Cela porte à croire que la consommation régulière d’aliments à haute teneur en sucre pourrait amplifier les fringales – créant ainsi un cercle vicieux qui nous pousse à en manger toujours plus. L’hippocampe – une zone importante pour la mémoire – est une autre région du cerveau touchée par les régimes riches en sucre.

La recherche a démontré que les rats qui mangent des aliments riches en sucre sont moins susceptibles de se rappeler s’ils ont déjà vu des objets à des endroits précis. Les transformations induites dans l’hippocampe par le sucre sont une réduction de la formation de neurones, essentiels pour coder les souvenirs, ainsi qu’une augmentation des substances chimiques liées à l’inflammation.

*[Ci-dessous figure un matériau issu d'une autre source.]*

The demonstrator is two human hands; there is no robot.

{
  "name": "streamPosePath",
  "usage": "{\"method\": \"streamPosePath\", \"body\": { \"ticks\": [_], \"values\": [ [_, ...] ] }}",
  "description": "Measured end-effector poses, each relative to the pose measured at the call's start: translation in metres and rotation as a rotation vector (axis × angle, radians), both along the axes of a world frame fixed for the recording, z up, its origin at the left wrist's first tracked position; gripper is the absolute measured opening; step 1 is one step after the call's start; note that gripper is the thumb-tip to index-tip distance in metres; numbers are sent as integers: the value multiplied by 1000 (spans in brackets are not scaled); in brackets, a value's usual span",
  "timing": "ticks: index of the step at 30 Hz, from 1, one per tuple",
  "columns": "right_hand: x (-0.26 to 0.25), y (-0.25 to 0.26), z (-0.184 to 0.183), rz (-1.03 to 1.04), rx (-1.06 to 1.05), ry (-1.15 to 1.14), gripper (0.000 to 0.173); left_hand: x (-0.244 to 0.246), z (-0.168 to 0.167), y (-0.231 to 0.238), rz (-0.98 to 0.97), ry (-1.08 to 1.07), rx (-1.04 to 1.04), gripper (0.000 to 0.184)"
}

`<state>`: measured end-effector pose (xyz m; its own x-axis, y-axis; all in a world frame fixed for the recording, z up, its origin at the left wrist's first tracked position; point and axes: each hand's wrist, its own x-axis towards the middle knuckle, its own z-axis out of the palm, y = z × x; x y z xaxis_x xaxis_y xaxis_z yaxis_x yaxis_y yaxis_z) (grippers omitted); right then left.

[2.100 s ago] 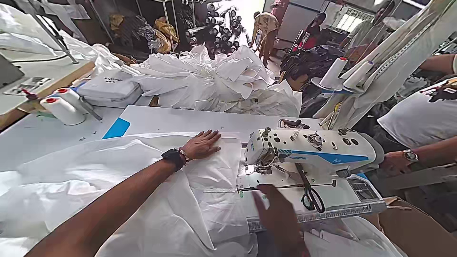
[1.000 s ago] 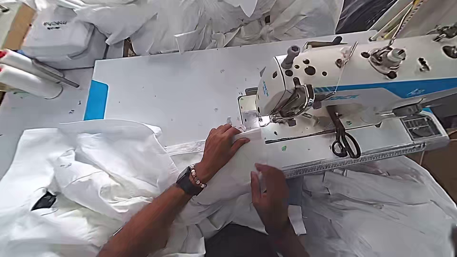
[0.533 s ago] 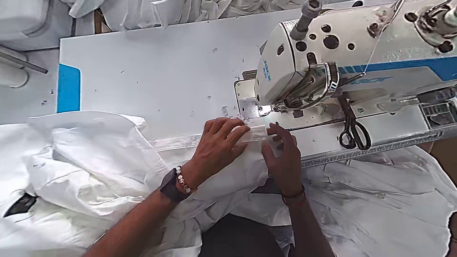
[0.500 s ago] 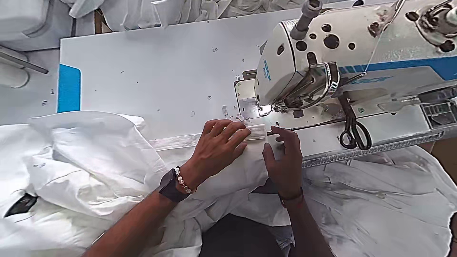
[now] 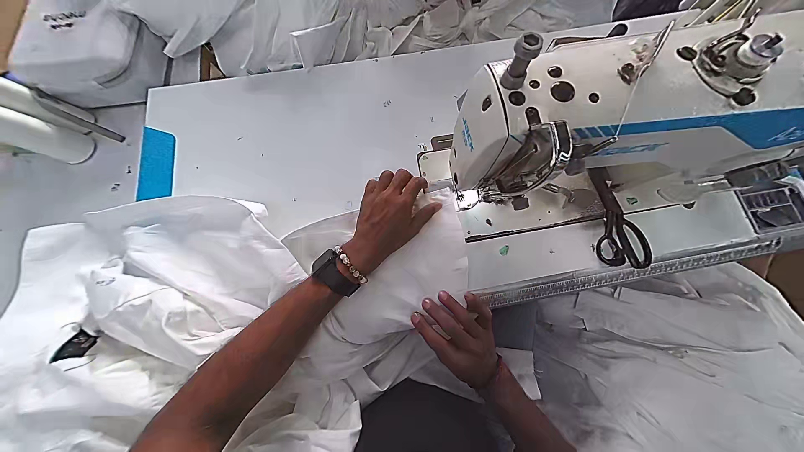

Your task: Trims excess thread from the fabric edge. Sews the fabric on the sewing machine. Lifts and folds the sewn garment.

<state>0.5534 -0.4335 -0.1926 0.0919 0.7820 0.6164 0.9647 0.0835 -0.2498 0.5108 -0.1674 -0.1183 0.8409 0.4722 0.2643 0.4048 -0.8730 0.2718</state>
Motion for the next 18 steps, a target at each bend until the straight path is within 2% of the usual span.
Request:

L’Organisation mondiale de la santé recommande de limiter la consommation de sucres ajoutés à cinq pour cent de notre apport calorique quotidien, ce qui représente environ 25 grammes (six cuillères à café). Sachant qu'un adulte mange en moyenne 85 grammes (20 cuillères à café) de sucre par jour, on voit qu’il s’agit d’un gros changement pour beaucoup de gens.

Il est important de noter que les capacités de neuroplasticité du cerveau lui permettent de se réinitialiser dans une certaine mesure après avoir réduit sa consommation de sucre, et l’exercice physique peut améliorer ce processus. Les aliments riches en gras oméga-3 (présents dans l’huile de poisson, les noix et les graines) sont également neuroprotecteurs et peuvent stimuler les substances chimiques du cerveau nécessaires à la formation de nouveaux neurones.

Bien qu’il ne soit pas facile de briser des habitudes comme celle de s’offrir un dessert après chaque repas ou un café deux crèmes-deux sucres, votre cerveau vous remerciera d’avoir fait des gestes positifs.